The origins of Restless Bandit lie in what Bright had been doing, Goodman told me in an interview. 

"Bright aggregated 50 million resumes, and 100 million job descriptions, to find the best fit between a candidate's resume and that job description. A company could use our algorithms to eliinate 80 percent to 90 percent of applicants, and surface the best people for an interview," he said. 

"When were at Bright, and then LinkedIn, our customers said to us, 'We would love to be able to apply that alogrithm to our internal resume pull. So, if Coca Cola, for example, has received three million resumes over the years, maybe they have someone who was a silver medalist. They weren't gold medalist, but they were still good, yet they applied a year ago, but they were too late, or it was the wrong industry or job. Right now, companies don't have a good way to get at that data."

Restless Bandit applies the same model it used with Bright, but to the resumes that these companies already have on file. Ultimately, this saves the companies both time and money in terms of filling those positions.

"Instead of sifting through candidates, 80 of which are not qualified, we reach into the system and find candidates that are deemed minimally qualified. That means saving time, which can be spent with qualified candidates, and putting butts in seats much quicker," said Goodman.

'In terms of cost, companies have to spend much less money distributing jobs all over the Web. It costs between $25,000 and $50,000 a year to use Restless Bandit, while it cost between $5,000 to $8,000 for one candidate."

In fact, he said, 30 percent to 40 percent of applicants are already in the system, having previously applied, so those companies were paying for those same people to apply to jobs over and over. 

While the company hasn't been around long enough to provide hard numbers for ROI, it has already seen companies getting response rates that are 14x higher than LinkedIn emails, mostly because they are going after candidates that want to work there, who are familar with the company and have already applied.  

"We can really help companies with efficiency.
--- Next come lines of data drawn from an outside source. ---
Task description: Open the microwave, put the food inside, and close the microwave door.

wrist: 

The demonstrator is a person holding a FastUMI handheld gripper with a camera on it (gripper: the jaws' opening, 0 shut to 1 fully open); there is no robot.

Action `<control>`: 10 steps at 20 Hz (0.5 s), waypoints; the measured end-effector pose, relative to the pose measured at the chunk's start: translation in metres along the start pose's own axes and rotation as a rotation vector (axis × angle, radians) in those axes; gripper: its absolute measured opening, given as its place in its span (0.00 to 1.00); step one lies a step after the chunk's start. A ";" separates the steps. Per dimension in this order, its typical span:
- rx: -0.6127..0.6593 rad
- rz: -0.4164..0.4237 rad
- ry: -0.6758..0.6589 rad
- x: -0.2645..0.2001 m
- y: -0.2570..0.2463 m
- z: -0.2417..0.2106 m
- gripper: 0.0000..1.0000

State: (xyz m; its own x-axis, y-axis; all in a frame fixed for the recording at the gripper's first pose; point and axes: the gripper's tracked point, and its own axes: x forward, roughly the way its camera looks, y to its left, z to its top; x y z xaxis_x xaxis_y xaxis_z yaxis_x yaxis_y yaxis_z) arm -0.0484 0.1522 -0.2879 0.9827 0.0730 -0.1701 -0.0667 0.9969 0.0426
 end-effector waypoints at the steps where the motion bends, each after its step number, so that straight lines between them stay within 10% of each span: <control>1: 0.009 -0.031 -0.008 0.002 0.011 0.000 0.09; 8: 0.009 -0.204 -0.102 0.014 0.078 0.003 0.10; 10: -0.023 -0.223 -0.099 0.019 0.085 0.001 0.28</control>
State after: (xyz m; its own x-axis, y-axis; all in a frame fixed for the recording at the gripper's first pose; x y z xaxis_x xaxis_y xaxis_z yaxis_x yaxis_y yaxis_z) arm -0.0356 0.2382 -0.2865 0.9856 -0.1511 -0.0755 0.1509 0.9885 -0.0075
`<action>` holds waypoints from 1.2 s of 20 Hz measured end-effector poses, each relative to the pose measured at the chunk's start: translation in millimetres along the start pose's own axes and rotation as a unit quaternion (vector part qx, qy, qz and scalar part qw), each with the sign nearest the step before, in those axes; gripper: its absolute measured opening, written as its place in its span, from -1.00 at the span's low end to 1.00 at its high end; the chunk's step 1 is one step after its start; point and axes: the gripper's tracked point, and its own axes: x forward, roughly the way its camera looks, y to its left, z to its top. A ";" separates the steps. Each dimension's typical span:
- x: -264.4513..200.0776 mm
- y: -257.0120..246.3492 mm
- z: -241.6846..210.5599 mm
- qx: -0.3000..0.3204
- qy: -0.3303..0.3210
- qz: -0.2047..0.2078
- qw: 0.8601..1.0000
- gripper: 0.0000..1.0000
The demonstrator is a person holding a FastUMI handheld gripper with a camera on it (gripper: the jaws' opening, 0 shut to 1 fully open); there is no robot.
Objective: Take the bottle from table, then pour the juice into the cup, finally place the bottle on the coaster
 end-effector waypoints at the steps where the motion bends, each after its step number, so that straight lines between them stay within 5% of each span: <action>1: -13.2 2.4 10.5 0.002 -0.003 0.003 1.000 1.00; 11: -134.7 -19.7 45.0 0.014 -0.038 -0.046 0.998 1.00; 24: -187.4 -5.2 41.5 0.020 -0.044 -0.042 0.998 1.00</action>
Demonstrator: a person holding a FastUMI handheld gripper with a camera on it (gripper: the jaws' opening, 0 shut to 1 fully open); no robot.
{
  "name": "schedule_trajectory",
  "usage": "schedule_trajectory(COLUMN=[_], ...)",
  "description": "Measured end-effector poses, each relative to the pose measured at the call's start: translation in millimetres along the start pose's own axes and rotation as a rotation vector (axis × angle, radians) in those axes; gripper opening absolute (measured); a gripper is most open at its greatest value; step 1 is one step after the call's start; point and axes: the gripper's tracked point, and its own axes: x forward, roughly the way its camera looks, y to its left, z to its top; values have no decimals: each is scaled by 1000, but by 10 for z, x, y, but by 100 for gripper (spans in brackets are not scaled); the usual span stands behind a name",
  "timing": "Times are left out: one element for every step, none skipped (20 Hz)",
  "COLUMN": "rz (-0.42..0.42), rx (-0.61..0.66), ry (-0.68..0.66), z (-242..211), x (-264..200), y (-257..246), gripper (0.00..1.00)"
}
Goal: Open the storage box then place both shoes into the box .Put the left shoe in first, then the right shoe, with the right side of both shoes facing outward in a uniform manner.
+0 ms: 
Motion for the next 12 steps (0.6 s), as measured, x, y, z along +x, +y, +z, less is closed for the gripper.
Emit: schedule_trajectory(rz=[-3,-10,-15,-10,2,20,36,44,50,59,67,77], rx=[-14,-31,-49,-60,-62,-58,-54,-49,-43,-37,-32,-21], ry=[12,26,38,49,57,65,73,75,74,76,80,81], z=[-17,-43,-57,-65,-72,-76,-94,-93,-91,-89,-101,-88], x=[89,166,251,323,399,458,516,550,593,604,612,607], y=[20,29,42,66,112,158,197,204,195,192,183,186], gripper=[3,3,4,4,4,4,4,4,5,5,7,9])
We can close the time it takes to hire, and increase quality substantially, while reducing the cost. This way companies wont have to distribute jobs, they can find candidates who were hiding in plain site," Goodman said. 

One important aspect of what Restless Bandit does is what it calls' Resume Refresh." Old resumes are likely out of date, and don't have the most recent information on them, so the company automatically updates resumes already submitted to companies with publicly available data.

The typical customer for Restless Bandit is a large company, one with 1,000 to 2,000 employees, and which has been around long enough to build up that large database of resumes. So, a company like Uber, given its young age, might not be an ideal candidate, but Exxon Mobile, could be since it would have a backlog of resumes to sift through.

The company already has 15 customers, including Gannett (USA Today), IHOP, Applebee's, comScore, Rosewood Hotels, Cabot Corporation, and Aimco.

Restless Bandit plans to use its new funding to build out the team and continue to power the data science behind its products. It currently has 20 employees, 15 of whom are in engineering, and it plans to have 30 to 35 employees by the end of the year. That means employing more engineers, as well as hiring in both sales and product development as well.

Despite having just launched, Goodman is already looking down the road to where he would like to take the company next: employee mobility, allowing existing workers to more easily find other jobs within their own companies. 

"Large companies have massive employement opportunities in other units, but often the employee has to figure out themselves and the employee of that company applies through a job board. We'd like to take on employee mobility," he said. 

"We want to provide a dashboard for workers to inventory their skills, so companies can make clear decisiions on which of those skills needed in new product areas or geopgraphies. That type of analysis, any HR exec would die for. Its a category that is becoming more and more prevalanet."